RestRoomLiterature- posted:

Three RTW2 questions"

1) what speed do ships need to be at in order to launch torpedoes? Or can my DD's hit and run at 28 kts?

2) should I be adjusting my research funding and focus? or is that for min/maxing and not relevant for the first few attempts?

3) can I adjust how these meeting engagements during war are more weighted in my favor? I recall these CL slap fights being the most tedious part of RTW1, most of the time one of us running the clock out.

in terms of 2/3 at 1900 i always go hard on improved torpedoes, more turrets, and subs and then drop them back once i get good torp range, 5 center line turrets, and medium subs. subs though seem a lot weaker in this so i might adjust that strategy. in terms of long term research, always go hard in optics and light forces so i can get above waterline launchers in CLs. also whatever gives me sap rounds i love those.

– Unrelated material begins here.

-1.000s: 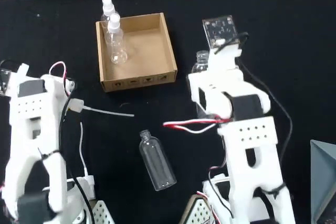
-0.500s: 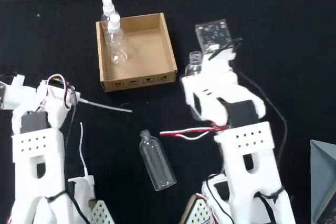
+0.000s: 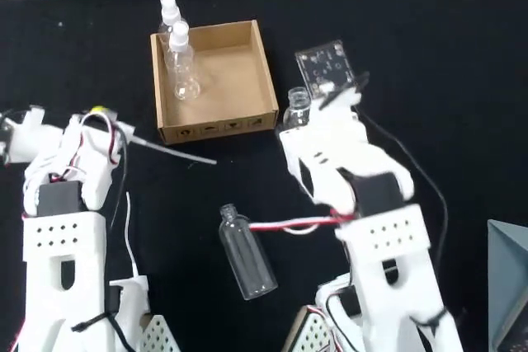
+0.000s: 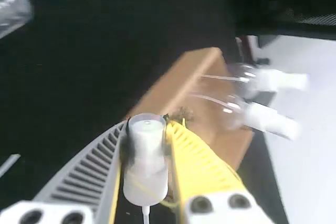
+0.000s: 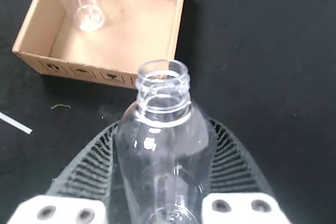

cl fights should be free vps so i suggest you build to counter the ai.

James Garfield
May 5, 2012
Am I a manipulative abuser in real life, or do I just roleplay one on the Internet for fun? You decide!

Panzeh posted:

This is true, but I tend to think it would probably be better for the game if naval aviation had a more gradual effect on obsoleting battleships rather than a snap of the fingers and Langley/Hosho are sinking anything that floats with the first strike.

Also, IMO, early dive bombers should be much more effective than early torpedo planes, especially without high training.

Keep in mind this is based on me playing, rather than reading reports or anything- the only reason to build battleships past 1920 is so that the generator will give you flagships.

In my one game through to the 1950s, I didn't really get the feeling that aircraft got much more dangerous from ~1930 on. Land based air got the range to bomb pretty much anything instead of just ships near the base (and for every battle to feature airbases on the opposite side of the Mediterranean being destroyed by level bombers) but a 1928 CV with torpedo planes still completely destroys everything. To some extent the AA technology even makes ships better at surviving air attack in the 1940s.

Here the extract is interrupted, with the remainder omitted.